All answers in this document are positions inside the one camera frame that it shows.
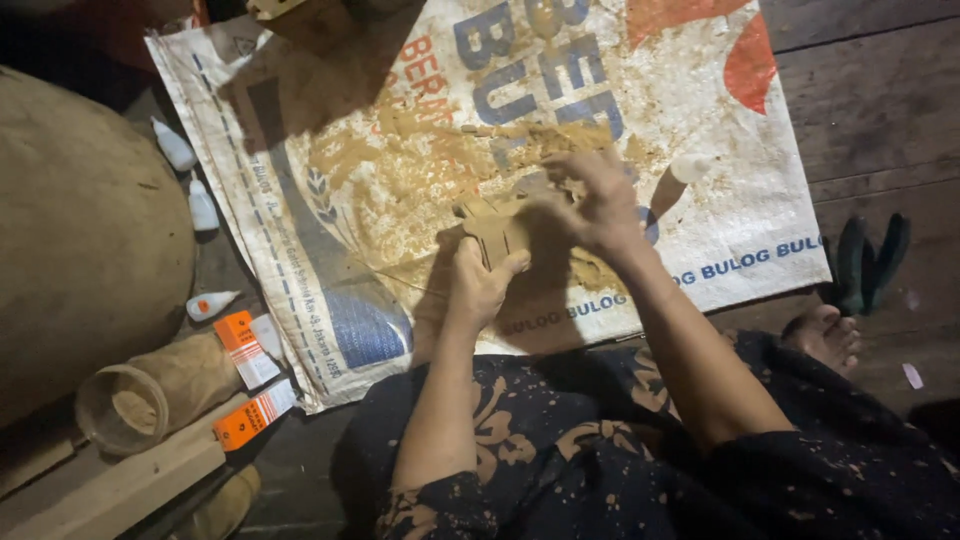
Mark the person's left hand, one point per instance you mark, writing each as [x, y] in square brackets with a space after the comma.
[477, 287]

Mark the person's right hand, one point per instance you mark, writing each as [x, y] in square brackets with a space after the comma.
[600, 201]

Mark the person's right fingers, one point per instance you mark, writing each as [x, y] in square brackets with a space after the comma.
[574, 174]

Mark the white printed woven sack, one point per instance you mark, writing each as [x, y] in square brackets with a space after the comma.
[480, 180]

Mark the pile of sawdust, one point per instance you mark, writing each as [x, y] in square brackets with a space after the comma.
[465, 172]

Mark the white glue bottle with sawdust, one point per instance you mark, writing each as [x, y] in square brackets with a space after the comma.
[686, 169]

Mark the dark floral patterned garment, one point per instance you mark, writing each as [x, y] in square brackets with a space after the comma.
[660, 457]

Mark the person's bare foot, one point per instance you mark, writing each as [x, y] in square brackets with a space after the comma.
[825, 336]

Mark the dark green glove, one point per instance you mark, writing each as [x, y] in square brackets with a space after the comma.
[870, 266]

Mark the orange white glue box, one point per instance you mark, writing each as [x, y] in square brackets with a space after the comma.
[253, 414]
[246, 349]

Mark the small white glue bottle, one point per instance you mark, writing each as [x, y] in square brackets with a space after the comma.
[174, 145]
[202, 205]

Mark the white glue bottle orange label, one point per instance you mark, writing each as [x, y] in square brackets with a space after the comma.
[210, 304]

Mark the small pink paper scrap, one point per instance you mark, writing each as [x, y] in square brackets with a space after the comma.
[913, 376]

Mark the clear plastic jar of sawdust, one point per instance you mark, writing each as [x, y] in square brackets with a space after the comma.
[150, 394]

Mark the large tan stuffed sack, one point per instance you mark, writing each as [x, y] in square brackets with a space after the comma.
[82, 240]

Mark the light wooden plank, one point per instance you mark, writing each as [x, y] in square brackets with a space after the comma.
[120, 480]

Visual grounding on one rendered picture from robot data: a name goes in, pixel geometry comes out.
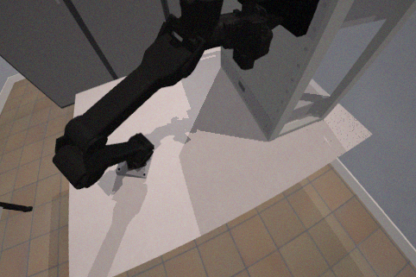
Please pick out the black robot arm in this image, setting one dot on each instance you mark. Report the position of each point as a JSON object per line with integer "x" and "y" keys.
{"x": 166, "y": 62}

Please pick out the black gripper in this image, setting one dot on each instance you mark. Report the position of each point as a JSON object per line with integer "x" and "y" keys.
{"x": 248, "y": 8}

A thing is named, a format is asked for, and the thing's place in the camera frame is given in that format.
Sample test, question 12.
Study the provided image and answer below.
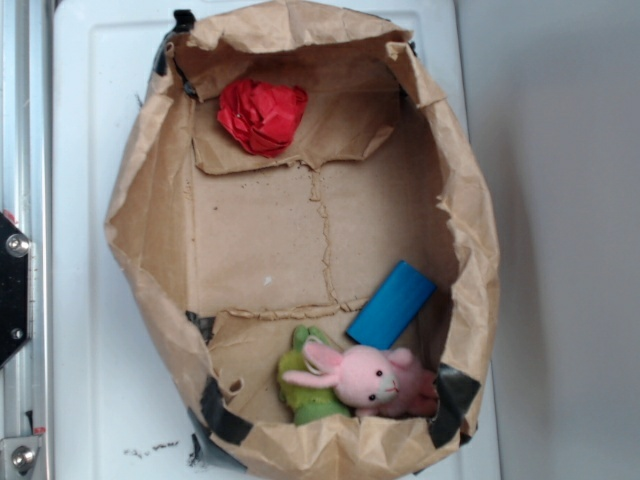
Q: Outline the red crumpled tissue paper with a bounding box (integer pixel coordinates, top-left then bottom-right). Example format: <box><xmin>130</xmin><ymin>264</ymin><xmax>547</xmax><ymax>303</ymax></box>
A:
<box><xmin>217</xmin><ymin>78</ymin><xmax>308</xmax><ymax>158</ymax></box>

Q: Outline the aluminium frame rail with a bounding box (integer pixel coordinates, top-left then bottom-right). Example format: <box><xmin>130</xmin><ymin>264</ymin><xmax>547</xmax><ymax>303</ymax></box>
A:
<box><xmin>1</xmin><ymin>1</ymin><xmax>54</xmax><ymax>479</ymax></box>

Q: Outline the silver corner bracket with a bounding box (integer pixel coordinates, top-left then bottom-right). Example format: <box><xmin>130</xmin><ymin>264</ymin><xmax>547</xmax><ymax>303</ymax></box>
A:
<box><xmin>1</xmin><ymin>435</ymin><xmax>42</xmax><ymax>480</ymax></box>

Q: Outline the brown paper bag bin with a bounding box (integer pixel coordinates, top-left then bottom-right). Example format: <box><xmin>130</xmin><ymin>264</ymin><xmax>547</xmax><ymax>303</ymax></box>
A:
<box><xmin>105</xmin><ymin>1</ymin><xmax>499</xmax><ymax>479</ymax></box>

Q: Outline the black metal bracket plate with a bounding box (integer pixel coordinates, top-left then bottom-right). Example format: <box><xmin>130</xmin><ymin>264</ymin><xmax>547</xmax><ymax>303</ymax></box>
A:
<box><xmin>0</xmin><ymin>213</ymin><xmax>32</xmax><ymax>367</ymax></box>

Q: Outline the green plush toy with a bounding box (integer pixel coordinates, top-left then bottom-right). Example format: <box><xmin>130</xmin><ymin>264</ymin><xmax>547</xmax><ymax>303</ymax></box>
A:
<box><xmin>277</xmin><ymin>325</ymin><xmax>352</xmax><ymax>426</ymax></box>

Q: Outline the blue cylinder block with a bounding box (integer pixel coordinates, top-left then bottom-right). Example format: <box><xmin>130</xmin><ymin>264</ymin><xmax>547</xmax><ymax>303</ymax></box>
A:
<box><xmin>346</xmin><ymin>260</ymin><xmax>437</xmax><ymax>350</ymax></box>

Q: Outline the pink plush bunny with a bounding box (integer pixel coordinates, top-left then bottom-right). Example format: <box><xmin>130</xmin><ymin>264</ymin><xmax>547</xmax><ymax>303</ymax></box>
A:
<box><xmin>283</xmin><ymin>341</ymin><xmax>439</xmax><ymax>418</ymax></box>

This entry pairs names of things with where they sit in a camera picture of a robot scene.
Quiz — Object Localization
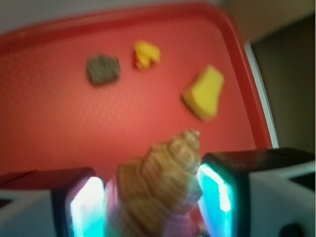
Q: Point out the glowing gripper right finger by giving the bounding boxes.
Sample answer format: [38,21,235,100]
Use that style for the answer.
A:
[197,148,316,237]

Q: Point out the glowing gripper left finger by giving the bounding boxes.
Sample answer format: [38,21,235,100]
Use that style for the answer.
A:
[0,167,106,237]

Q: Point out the brown striped conch shell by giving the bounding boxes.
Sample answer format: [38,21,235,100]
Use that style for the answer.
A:
[105,129,202,237]

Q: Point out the red plastic tray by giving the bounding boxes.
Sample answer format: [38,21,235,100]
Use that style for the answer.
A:
[0,2,272,179]

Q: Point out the yellow sponge with dark pad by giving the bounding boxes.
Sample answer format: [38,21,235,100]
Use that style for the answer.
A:
[182,64,225,120]

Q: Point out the dark grey rock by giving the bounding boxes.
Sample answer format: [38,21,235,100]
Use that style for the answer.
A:
[85,54,121,85]

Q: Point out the yellow rubber duck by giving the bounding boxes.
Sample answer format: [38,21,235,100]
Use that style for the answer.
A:
[134,40,161,71]

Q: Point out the brown cardboard panel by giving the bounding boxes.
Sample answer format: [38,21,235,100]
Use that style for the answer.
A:
[222,0,316,43]

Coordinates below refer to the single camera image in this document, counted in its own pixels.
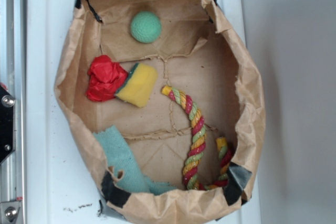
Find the brown paper bag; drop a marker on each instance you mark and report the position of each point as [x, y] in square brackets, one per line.
[199, 52]

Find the yellow green sponge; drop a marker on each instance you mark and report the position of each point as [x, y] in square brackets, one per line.
[138, 86]

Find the red crumpled cloth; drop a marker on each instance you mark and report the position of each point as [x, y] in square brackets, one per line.
[106, 77]

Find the green textured ball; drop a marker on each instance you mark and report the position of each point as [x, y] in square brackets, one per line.
[145, 27]

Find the teal cloth rag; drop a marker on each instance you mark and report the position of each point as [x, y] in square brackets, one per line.
[124, 165]

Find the black mounting bracket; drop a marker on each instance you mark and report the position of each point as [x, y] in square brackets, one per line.
[6, 124]

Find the aluminium frame rail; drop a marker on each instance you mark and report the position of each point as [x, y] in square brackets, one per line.
[13, 48]

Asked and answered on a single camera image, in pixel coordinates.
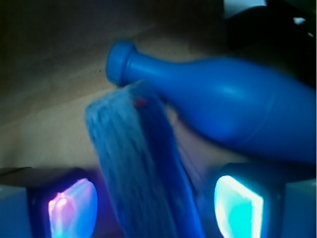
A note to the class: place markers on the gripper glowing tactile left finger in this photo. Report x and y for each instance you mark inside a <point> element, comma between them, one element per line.
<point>47,203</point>

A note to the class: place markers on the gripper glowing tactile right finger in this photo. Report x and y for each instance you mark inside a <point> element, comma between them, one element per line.
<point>259,200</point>

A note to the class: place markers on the blue sponge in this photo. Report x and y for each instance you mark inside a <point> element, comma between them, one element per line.
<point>139,158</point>

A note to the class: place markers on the blue plastic bowling pin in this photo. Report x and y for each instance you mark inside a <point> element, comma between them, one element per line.
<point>240,104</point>

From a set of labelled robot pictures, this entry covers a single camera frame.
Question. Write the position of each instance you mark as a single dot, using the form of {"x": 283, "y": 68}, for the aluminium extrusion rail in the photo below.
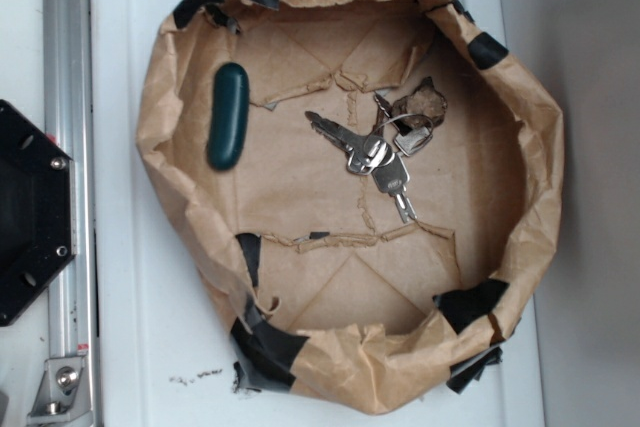
{"x": 71, "y": 296}

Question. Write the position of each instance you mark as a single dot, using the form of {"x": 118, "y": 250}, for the black octagonal mount plate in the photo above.
{"x": 36, "y": 212}

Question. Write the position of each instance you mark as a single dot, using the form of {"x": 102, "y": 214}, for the metal corner bracket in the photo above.
{"x": 63, "y": 397}

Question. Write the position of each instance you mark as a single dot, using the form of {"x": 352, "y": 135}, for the small silver key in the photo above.
{"x": 412, "y": 142}

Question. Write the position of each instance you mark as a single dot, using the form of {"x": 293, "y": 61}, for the brown crumpled debris piece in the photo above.
{"x": 424, "y": 106}

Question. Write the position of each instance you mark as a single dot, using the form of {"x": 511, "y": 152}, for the dark green plastic pickle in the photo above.
{"x": 229, "y": 116}

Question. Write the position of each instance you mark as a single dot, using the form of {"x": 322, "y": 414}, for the brown paper bag tray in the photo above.
{"x": 324, "y": 290}

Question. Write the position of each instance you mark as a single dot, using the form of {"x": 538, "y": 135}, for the silver key pointing left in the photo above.
{"x": 349, "y": 142}

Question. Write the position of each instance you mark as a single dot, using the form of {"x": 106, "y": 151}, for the silver key pointing down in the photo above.
{"x": 392, "y": 179}

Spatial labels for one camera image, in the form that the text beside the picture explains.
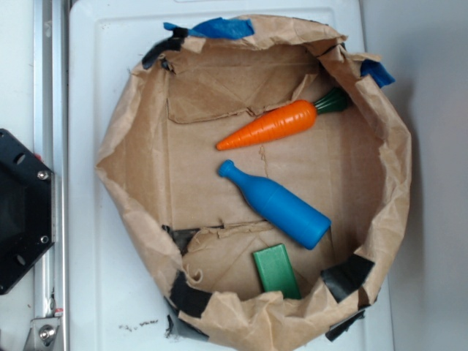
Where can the brown paper bag container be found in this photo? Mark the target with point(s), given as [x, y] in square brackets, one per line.
[196, 244]

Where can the white plastic tray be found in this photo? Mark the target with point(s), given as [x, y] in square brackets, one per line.
[114, 303]

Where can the orange toy carrot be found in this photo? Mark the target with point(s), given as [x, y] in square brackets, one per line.
[285, 121]

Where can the green rectangular block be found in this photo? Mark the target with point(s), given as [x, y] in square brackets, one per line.
[275, 271]

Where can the blue plastic toy bottle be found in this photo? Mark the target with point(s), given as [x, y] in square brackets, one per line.
[279, 206]

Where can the metal corner bracket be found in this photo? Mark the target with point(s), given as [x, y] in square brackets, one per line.
[45, 334]

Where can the aluminium extrusion rail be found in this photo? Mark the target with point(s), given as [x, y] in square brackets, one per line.
[51, 97]

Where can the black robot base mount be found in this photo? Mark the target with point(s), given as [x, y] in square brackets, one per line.
[26, 210]

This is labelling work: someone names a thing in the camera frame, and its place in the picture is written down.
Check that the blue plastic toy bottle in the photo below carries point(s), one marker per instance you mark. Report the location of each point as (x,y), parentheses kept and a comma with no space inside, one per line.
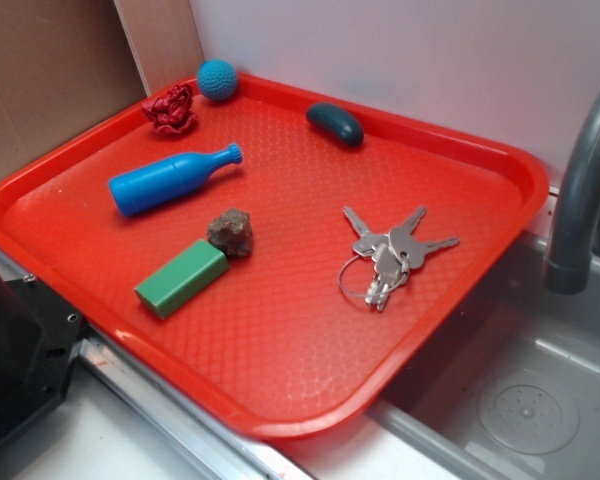
(152,185)

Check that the red paper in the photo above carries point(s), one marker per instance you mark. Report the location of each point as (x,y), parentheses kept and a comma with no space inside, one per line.
(171,114)

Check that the red plastic tray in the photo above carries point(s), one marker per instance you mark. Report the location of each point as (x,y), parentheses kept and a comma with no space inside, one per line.
(273,348)

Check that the brown rough rock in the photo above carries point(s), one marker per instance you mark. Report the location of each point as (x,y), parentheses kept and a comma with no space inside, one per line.
(232,233)

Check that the silver key bunch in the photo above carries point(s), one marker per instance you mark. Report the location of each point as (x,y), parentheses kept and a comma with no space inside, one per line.
(394,255)

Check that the dark teal oval pebble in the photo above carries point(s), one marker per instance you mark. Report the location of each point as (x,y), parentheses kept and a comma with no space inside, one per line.
(337,122)

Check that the green rectangular block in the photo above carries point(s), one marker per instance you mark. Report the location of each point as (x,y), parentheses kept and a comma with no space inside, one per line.
(176,282)

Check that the blue textured ball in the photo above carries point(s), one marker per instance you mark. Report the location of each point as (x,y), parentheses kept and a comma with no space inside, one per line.
(217,80)

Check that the grey toy faucet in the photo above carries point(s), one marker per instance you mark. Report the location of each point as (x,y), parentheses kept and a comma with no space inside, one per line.
(575,232)

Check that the grey toy sink basin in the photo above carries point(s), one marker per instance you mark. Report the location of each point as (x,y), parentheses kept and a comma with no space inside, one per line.
(507,388)

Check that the black box left corner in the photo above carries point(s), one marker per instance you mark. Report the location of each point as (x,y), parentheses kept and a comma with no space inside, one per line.
(39,341)

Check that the brown cardboard panel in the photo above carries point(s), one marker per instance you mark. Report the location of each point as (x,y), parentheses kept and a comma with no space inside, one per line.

*ACTIVITY:* In the listing, find each line with the string "entry" and copy it.

*REPLY:*
This entry pairs names of things with where they sit in a camera picture of a robot scene.
From a set of labelled robot pictures, this entry covers a single camera frame.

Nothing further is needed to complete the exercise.